Question C6: generalize your observations in C4 and C5 to describe a possible execution of DFS whose finishing times yield the topological order $X$ on $G$.
Note, however, that the mapping between topological orderings and DFS executions is not bijective.
Question C7: give an example of two different DFS executions (in terms of start and finish times) on the graph in C1 that yield the same topological ordering.

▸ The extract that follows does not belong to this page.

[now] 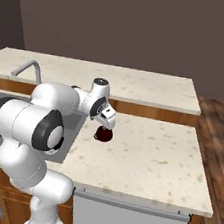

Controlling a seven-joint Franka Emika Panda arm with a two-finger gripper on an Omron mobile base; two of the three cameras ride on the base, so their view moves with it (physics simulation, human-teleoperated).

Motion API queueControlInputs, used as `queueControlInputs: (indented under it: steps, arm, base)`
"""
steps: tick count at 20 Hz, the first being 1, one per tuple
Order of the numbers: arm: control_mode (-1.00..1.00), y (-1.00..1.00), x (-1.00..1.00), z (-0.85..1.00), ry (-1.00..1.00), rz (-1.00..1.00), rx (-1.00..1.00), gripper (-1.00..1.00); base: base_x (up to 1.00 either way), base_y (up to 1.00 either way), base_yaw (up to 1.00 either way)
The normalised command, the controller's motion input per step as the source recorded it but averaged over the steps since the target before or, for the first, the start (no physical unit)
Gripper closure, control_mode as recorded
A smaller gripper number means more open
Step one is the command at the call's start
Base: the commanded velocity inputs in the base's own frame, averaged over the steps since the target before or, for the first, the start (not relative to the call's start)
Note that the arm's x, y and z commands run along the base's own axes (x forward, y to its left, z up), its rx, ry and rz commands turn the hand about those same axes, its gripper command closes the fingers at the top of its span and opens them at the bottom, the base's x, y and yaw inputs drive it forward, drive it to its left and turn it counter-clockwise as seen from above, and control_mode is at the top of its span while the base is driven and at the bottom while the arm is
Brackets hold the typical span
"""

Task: Clear the mugs and bowl far away from the sink.

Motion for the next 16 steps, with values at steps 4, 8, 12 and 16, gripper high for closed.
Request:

Part D: Uniqueness of Topological Orderings
As we saw in Part C, a directed acyclic graph can have many different topological orderings. A reasonable follow-up question is, are there graphs with only one such ordering, and if so, which ones are they?
Suppose that a graph $G$ has a topological ordering $[v_1, v_2, \ldots, v_n]$.
Question D1: show that for any $1 \leq i < n$, the vertex ordering
\[ [v_1, \ldots v_{i-1}, v_{i+1}, v_i, v_{i+2}, \ldots, v_n] \]
is also a topological ordering for $G$ iff the directed edge $(v_i, v_{i+1})$ does not exist.
(This is the original ordering with just the adjacent pair $v_i, v_{i+1}$ reversed.)
The more interesting direction of this proof is the "only if", i.e. why can we change the order of $v_i$ and $v_{i+1}$ if there is no edge between them?
Question D2: based on your result in D1, argue that $G = (V,E)$ has a unique topological order iff it contains a directed path of $|V|-1$ edges that touches all $|V|$ vertices.
A path that touches every vertex in $G$ is called a Hamiltonian path, after William Rowan Hamilton, who studied such paths in regular polygons.
Question D3: give an efficient algorithm to test whether a directed acyclic graph $G=(V,E)$ contains a Hamiltonian path and return the path if it exists. What is the running time of your algorithm?
Interestingly, while testing for the existence of a Hamiltonian path is quite efficient in directed acyclic graphs, it is much harder in general directed graphs. In fact, this problem is known to be NP-complete -- it's one of a large class of problems that is considered unlikely to be solvable by any algorithm that runs in time polynomial in the input size (in this case, the size of the graph). Whether this problem, or any other NP-complete problem, has a polynomial-time algorithm (also known as the "P vs NP question") is one of the great unsolved questions of computer science.